Se existem dois minutos de felicidade estes são curtos e o resultado é rápido e brutal. Wajda o senhor lúcido de 83 anos sabe o que precisa mostrar para o mundo.

A história é contada através da visão de muitas mulheres que perderam seus entes queridos. Repentinamente Anna vê seu sobrinho, Tadeusz, “Tadzio”, (Antoni Pawlicki). O jovem é lindo e tem um sorriso cativante. O elenco foi escolhido a dedo pelo sábio diretor, cada um é mais bonito que o outro. Tadzio quer se inscrever na Academia de Belas Artes, onde encontra a diretora, mais uma polonesa colaboracionista. Coloca em seu currículo o nome de seu pai, um oficial morto em Katyn. A diretora deseja aceitá-lo como aluno, mas ele deverá retificar seu currículo. Tadzio afirma que currículo é um só.
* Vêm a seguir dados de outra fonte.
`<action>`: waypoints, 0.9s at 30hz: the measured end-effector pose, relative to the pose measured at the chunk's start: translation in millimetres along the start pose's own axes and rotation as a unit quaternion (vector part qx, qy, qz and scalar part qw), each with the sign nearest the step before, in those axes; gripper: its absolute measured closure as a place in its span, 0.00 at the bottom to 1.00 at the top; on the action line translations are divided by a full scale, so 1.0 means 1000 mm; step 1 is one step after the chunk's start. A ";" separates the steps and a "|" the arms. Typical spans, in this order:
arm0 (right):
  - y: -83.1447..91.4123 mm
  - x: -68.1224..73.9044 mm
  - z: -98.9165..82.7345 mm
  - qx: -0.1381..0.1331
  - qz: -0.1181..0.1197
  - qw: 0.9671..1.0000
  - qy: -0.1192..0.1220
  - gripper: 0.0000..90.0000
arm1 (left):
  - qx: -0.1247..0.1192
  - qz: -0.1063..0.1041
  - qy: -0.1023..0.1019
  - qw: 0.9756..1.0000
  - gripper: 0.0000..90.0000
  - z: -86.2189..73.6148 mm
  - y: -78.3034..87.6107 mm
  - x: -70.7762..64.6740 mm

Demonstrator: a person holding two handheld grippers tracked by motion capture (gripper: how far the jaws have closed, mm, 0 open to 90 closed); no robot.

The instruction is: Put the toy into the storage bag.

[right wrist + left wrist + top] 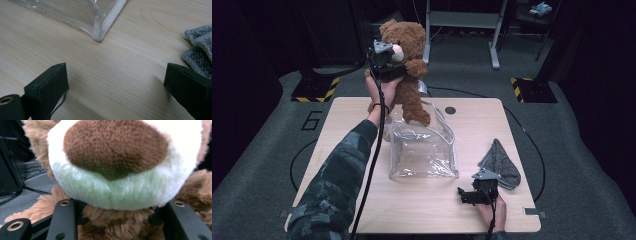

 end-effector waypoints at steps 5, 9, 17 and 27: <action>0.000 0.000 0.000 0.000 0.000 1.000 0.000 0.05 | 0.002 -0.004 0.010 1.000 0.54 -0.006 -0.003 -0.005; 0.000 0.000 0.000 0.000 0.000 1.000 0.000 0.05 | 0.007 -0.010 0.011 1.000 0.54 -0.014 -0.004 -0.009; 0.000 -0.001 0.000 0.001 -0.003 1.000 0.002 0.05 | 0.024 -0.023 0.026 0.999 0.53 -0.034 -0.001 -0.016; -0.001 0.001 0.001 -0.002 -0.002 1.000 -0.004 0.05 | 0.034 -0.036 0.038 0.998 0.52 -0.054 0.008 -0.020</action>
Point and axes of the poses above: each handheld gripper's, and its own axes: y roughly backward along the jaws, z roughly out of its top, x roughly to its left, the point moved 10 cm from there along -y, roughly forward along the jaws, and after that the axes turned 3 degrees about z, right-handed, at the moved point
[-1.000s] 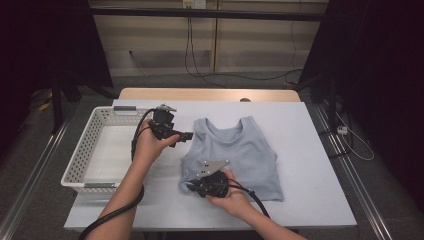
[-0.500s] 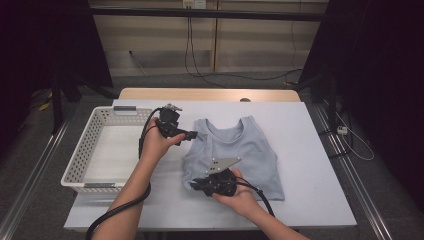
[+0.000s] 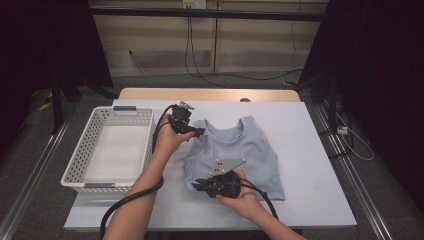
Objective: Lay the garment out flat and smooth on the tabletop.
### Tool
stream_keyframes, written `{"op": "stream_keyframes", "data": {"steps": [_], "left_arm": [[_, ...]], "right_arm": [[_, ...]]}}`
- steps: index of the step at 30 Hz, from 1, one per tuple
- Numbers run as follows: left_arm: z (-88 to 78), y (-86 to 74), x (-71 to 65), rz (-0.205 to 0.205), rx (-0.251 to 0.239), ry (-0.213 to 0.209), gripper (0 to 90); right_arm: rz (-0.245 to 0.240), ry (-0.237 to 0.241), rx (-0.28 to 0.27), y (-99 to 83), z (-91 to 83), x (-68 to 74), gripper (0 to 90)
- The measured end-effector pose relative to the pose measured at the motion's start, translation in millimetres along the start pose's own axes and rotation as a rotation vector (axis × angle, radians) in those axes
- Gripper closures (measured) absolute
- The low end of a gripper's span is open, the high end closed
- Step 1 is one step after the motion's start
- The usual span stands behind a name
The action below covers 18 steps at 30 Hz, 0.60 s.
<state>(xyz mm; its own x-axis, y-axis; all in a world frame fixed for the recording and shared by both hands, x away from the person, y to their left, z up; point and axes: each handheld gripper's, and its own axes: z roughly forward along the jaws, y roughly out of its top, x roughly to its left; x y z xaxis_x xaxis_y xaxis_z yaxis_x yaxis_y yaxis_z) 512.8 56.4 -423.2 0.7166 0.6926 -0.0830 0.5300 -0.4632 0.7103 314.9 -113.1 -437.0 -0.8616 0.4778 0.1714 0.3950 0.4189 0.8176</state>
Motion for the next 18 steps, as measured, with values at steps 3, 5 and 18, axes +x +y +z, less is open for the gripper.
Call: {"op": "stream_keyframes", "data": {"steps": [3,5,18], "left_arm": [[7.5,-0.6,2.3,0.015,-0.002,0.005,31.3],[11.4,-0.5,3.3,0.015,-0.009,0.015,34.7],[35.1,-4.0,13.0,0.005,0.026,0.037,46.6]], "right_arm": [[0.003,0.0,-0.001,-0.8,-1.6,0.6,83.4],[0.003,0.002,-0.003,-1.1,-2.8,1.3,83.4],[0.001,-0.006,-0.013,-5.9,-14.5,6.4,83.4]]}}
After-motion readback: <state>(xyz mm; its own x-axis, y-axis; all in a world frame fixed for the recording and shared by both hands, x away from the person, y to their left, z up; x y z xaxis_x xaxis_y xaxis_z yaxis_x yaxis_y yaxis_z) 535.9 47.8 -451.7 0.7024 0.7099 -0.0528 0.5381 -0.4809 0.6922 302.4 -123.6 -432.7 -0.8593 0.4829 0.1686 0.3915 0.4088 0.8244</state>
Cheio de ódio rasga o cartaz de propaganda soviética. É perseguido pela polícia. Ewa (Agnieszka Kawiorska), a jovem estudante o salva. No terraço da cobertura os dois se sentem protegidos e ficam juntos alguns minutos. Isso é tudo, as promessas dos jovens e seus sonhos são destruídos no minuto seguinte. Tadeusz é atropelado pelo jipe da polícia. Sangue, dor e lágrimas são tudo o resta. A jovem não vê o assassinato e acalenta sonhos de amor...

Agnieszka, a irmã de Piotr, insiste em colocar uma lápide na igreja, com o nome do irmão assassinado. É espionada. Teima em colocar a lápide no cemitério, é levada para interrogatório. Não se intimida com o opressor, é presa e a lápide com o nome do irmão é destruída.
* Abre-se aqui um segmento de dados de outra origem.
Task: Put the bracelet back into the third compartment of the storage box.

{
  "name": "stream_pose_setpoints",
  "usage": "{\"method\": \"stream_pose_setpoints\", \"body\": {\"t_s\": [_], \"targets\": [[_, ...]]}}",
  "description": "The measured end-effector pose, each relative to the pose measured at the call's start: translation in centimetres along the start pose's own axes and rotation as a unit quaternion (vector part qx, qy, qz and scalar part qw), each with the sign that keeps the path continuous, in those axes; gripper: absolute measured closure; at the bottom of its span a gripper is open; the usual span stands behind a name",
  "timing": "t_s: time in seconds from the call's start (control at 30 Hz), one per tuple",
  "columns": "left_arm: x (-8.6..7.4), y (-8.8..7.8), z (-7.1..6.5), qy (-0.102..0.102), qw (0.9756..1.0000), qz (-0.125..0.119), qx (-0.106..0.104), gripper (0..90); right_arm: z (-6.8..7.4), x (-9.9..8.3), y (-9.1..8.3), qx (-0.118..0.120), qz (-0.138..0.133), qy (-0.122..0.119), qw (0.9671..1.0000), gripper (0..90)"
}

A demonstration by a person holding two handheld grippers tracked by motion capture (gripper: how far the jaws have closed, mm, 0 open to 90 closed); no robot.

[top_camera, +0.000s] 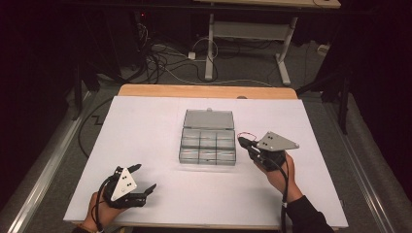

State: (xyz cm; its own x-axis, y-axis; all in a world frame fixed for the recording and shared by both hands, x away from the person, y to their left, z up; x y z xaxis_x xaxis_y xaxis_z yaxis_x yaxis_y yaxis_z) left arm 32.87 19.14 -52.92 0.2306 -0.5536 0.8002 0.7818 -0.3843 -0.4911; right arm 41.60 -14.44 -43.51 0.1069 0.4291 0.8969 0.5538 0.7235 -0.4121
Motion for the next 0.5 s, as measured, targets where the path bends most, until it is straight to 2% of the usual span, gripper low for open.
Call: {"method": "stream_pose_setpoints", "body": {"t_s": [0.27, 0.5], "targets": [[-0.1, 0.1, 0.0, -0.004, 1.0, 0.001, -0.001, 18.4, -1.0, 0.2, 2.9, 0.009, 0.014, 0.011, 0.9998, 89.9], [-0.1, 0.0, 0.0, -0.004, 1.0, 0.0, 0.0, 18.4, -1.6, -0.1, 4.5, 0.012, 0.031, 0.014, 0.9993, 89.9]]}}
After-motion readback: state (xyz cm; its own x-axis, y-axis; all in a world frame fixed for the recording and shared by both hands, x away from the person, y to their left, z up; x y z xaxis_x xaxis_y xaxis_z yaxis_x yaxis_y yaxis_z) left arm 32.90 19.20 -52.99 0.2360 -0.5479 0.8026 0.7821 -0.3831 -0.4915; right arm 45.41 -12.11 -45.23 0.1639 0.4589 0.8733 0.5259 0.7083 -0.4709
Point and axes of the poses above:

Mas o soco no estômago ainda está por vir. Aliás, não assistam ao filme depois do almoço, não comam demais e não bebam antes de ver este filme. Ficarão mal se fizerem isso.

Andrzej Wajda costura a sua história e não termina sem mostrar o que realmente aconteceu. Os oficias são levados em camburões para a floresta. As valas já estão abertas. Alguns pressentem o que acontecerá. Outros rezam incrédulos. Os oficiais são abatidos um a um, o General, Andrzej, Piotr e seus companheiros. O vento vira as folhas amarelas do diário, interrompido no dia da execução de Andrzej.

Os carrascos se reúnem em turmas de três. Dois apertam o prisioneiro e dobram seus braços para trás, enquanto o terceiro, de costas passa uma fina corda em seu pescoço, que terminará amarrando junto os pulsos. O terceiro só faz dar o tiro certeiro na nuca. É como uma matança de gado em matadouro, onde corre muito sangue. Pinga muito sangue no chão. As botas dos carrascos ficam encharcadas com o líquido espesso e vermelho. Jogam água no piso para clarear o sangue vermelho. Os corpos são atirados em uma calha, jogados para cima e dali caem na grande vala. É um horror o som deles, batendo no fundo, uns contra os outros..

Uma tombadeira cobre com terra e lama o crime contra a humanidade. Só vemos o rosário, que pende da mão do Tenente Piotr. A terra some com tudo, vem rolando, vem enchendo, vem encobrindo a vergonha das vergonhas.

O tiro na cabeça é a moda nazista, como já falei outro dia. Não precisa ter vivido nos anos 40 na Polônia para conhecê-lo. É rápido, é brutal e nos horroriza sempre. Em algumas execuções a parede ao fundo fica suja, o sangue esguicha e escorre pela parede.

Wajda encerra tudo com o silêncio, um silêncio que dilata o tempo e dura uma eternidade. Ouvimos um canto de réquiem. Nada na tela, apenas o silêncio de uma dor que é compartilhada por todos.

Saímos da sala de cinema em um silêncio mortal, a dor na garganta vem muito devagar. Vejo o sr. Jacob Wajda abraçando o filho, Andrzej.

- Sr. Wajda não se preocupe em sonhar com o abraço do pai, ele está em paz.